::: Provided records :::

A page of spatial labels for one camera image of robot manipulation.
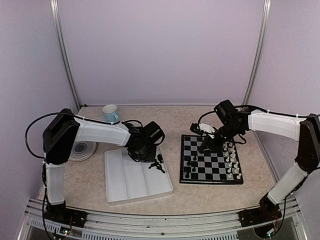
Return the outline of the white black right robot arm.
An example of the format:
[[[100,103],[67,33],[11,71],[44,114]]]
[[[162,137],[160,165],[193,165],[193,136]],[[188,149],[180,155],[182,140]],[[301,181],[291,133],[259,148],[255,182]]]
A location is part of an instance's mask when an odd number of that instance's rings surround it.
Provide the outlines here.
[[[265,195],[266,203],[255,212],[260,222],[268,221],[276,212],[275,205],[293,193],[312,172],[320,168],[318,115],[290,115],[253,105],[234,106],[228,99],[216,105],[212,113],[221,121],[220,128],[202,123],[201,119],[190,127],[194,133],[205,136],[201,151],[218,151],[224,143],[235,136],[243,136],[248,131],[275,134],[298,142],[294,164]]]

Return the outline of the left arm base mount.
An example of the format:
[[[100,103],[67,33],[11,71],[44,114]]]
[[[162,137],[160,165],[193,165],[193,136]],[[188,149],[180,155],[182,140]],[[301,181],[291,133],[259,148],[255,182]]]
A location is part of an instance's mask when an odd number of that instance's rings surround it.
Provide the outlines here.
[[[83,228],[87,220],[88,213],[81,210],[64,208],[62,210],[44,212],[44,218],[56,223],[71,227]]]

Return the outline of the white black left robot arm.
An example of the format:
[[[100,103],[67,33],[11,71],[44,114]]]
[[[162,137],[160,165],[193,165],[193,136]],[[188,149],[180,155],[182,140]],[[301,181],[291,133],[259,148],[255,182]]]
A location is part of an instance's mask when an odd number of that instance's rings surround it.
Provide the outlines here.
[[[74,143],[93,142],[112,144],[127,149],[135,162],[149,162],[157,147],[164,141],[165,133],[154,121],[143,125],[138,120],[107,122],[73,114],[69,108],[43,115],[33,122],[53,116],[54,119],[42,134],[43,182],[50,214],[63,223],[70,218],[65,205],[64,169]]]

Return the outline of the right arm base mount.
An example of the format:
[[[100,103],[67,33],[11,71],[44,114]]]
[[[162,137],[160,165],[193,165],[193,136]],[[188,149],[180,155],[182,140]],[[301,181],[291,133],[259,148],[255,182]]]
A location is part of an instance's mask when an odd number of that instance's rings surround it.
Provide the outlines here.
[[[238,212],[238,217],[241,226],[248,227],[273,221],[276,220],[276,218],[280,219],[282,217],[282,213],[280,209],[276,209],[272,212],[266,212],[260,207],[256,207]]]

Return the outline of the white plastic tray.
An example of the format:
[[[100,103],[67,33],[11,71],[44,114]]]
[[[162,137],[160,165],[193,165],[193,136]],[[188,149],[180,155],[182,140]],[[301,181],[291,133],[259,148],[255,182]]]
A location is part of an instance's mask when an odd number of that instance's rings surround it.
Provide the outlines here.
[[[162,154],[159,147],[156,150],[155,159],[158,154]],[[172,194],[174,188],[165,161],[162,164],[165,173],[157,170],[156,167],[149,169],[152,162],[135,162],[123,148],[105,151],[107,203],[110,205],[134,203]]]

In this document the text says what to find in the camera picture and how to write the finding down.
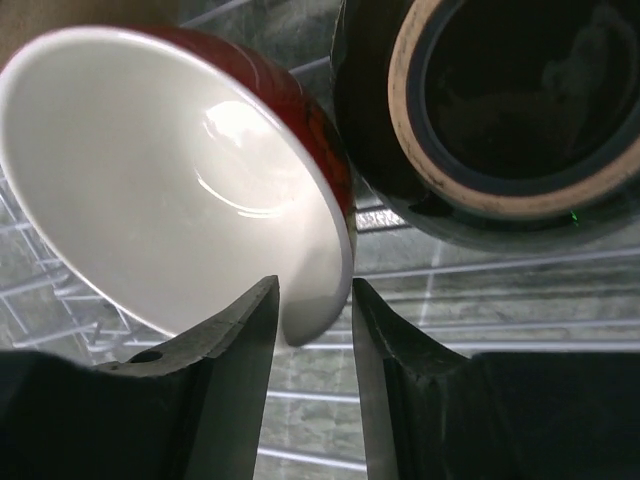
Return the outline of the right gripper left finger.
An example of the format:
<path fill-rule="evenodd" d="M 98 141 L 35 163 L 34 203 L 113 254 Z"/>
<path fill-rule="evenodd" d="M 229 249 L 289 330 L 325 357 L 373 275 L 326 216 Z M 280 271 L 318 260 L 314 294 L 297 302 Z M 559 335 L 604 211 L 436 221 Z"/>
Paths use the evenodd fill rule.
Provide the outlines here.
<path fill-rule="evenodd" d="M 250 479 L 279 316 L 276 277 L 130 360 L 1 355 L 5 479 Z"/>

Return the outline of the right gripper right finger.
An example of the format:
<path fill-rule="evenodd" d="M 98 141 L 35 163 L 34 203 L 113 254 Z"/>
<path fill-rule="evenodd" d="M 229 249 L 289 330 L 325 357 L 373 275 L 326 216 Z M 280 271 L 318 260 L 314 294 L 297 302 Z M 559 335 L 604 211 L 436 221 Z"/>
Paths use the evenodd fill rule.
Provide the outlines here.
<path fill-rule="evenodd" d="M 372 479 L 635 479 L 635 353 L 464 357 L 365 280 L 352 333 Z"/>

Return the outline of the red floral bowl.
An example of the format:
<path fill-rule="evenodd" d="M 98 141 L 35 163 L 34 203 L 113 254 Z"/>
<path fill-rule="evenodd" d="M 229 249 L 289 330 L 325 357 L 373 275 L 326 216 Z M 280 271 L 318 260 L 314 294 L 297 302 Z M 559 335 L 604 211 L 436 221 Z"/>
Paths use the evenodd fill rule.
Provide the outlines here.
<path fill-rule="evenodd" d="M 1 72 L 1 168 L 54 254 L 164 334 L 266 276 L 281 347 L 346 303 L 347 156 L 317 101 L 251 49 L 177 27 L 40 35 Z"/>

:::

**What you are asked to do**
Among the entries above, which lines include "white"? List them all.

**Result of this exercise**
Return the outline of the white black right robot arm.
Return the outline of the white black left robot arm.
Return the outline of the white plastic tray.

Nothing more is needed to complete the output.